Directions ▸
Could you retype the whole listing word for word and drop the images?

++++++++++++++++++++

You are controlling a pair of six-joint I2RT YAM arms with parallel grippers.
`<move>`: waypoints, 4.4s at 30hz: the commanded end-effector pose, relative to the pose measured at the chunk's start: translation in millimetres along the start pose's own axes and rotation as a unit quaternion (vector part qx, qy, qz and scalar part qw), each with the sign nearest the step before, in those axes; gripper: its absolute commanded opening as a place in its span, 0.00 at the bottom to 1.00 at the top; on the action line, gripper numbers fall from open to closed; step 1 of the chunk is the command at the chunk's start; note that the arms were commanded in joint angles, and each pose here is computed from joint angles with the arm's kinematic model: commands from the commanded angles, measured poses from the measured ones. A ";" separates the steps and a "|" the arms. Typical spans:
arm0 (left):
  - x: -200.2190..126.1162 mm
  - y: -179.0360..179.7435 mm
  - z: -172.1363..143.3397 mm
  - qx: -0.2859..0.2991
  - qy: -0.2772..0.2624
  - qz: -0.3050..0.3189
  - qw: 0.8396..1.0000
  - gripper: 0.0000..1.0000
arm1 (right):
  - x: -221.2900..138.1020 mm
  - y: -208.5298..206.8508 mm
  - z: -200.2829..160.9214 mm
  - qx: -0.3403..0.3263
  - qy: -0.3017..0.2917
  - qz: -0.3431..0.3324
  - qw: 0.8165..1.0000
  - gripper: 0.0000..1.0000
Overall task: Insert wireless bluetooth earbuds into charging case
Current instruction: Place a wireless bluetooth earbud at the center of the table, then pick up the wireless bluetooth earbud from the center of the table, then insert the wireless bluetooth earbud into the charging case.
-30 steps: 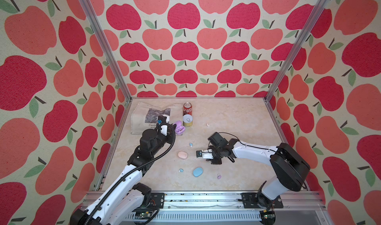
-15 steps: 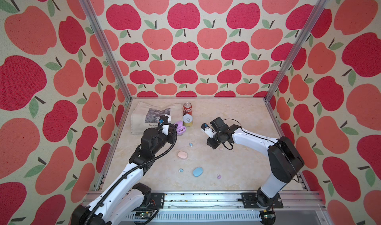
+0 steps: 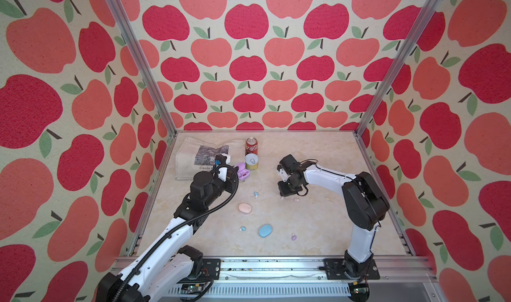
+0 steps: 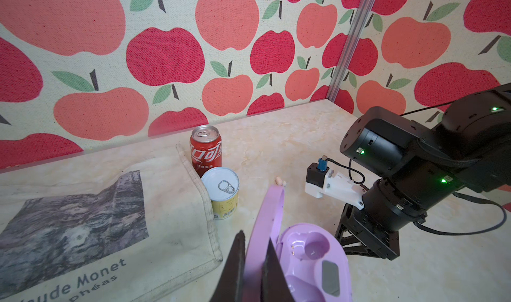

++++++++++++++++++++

Exercise output ▸
You are controlling a pair of six-joint I2RT YAM arms with parallel grippers.
`<move>`: waypoints, 4.4s at 30hz: the commanded end-effector pose, relative to the pose measured at the chunk's start: translation in millimetres along the start pose's own axes and rotation as a unit quaternion (vector part qx, qy, qz and scalar part qw), each with the sign nearest the step before, in those axes; gripper: its absolute commanded opening as a place in its span, 0.00 at the bottom to 1.00 at the top; on the action line, gripper numbers fall from open to closed; step 1 of the chunk is the command at the chunk's start; note that the arms were commanded in joint angles, and each pose here is computed from joint angles with the arm's kinematic model: commands from the commanded angles, measured poses from the measured ones. A ";" separates the steps and a "|" the arms. Typical spans:
arm0 (left):
  - x: -200.2190..126.1162 mm
  - y: -179.0360..179.7435 mm
  - z: -172.1363..143.3397 mm
  - qx: -0.2859..0.2991
  - qy: -0.2772..0.2624
  - qz: -0.3050..0.3189
  - qw: 0.8396..1.0000
  - gripper: 0.0000..1.0000
arm1 (right):
  - x: -221.2900..138.1020 mm
  - y: -208.5298..206.8508 mm
  - z: -200.2829..160.9214 mm
  - qx: -0.3403..0.3263
  - qy: -0.3017..0.2917
  - qz: -0.3431..0.3324
  - qw: 0.8165..1.0000
  - gripper: 0.0000..1.0000
Overall task: Insert wireless bluetooth earbuds into charging case
Current instruction: Place a wireless bluetooth earbud at the center of the table, then pick up the wireless bluetooth earbud from the center of the table, then insert the wireless bluetooth earbud into the charging case.
-30 steps: 
-15 steps: 
+0 steps: 
+0 steps: 

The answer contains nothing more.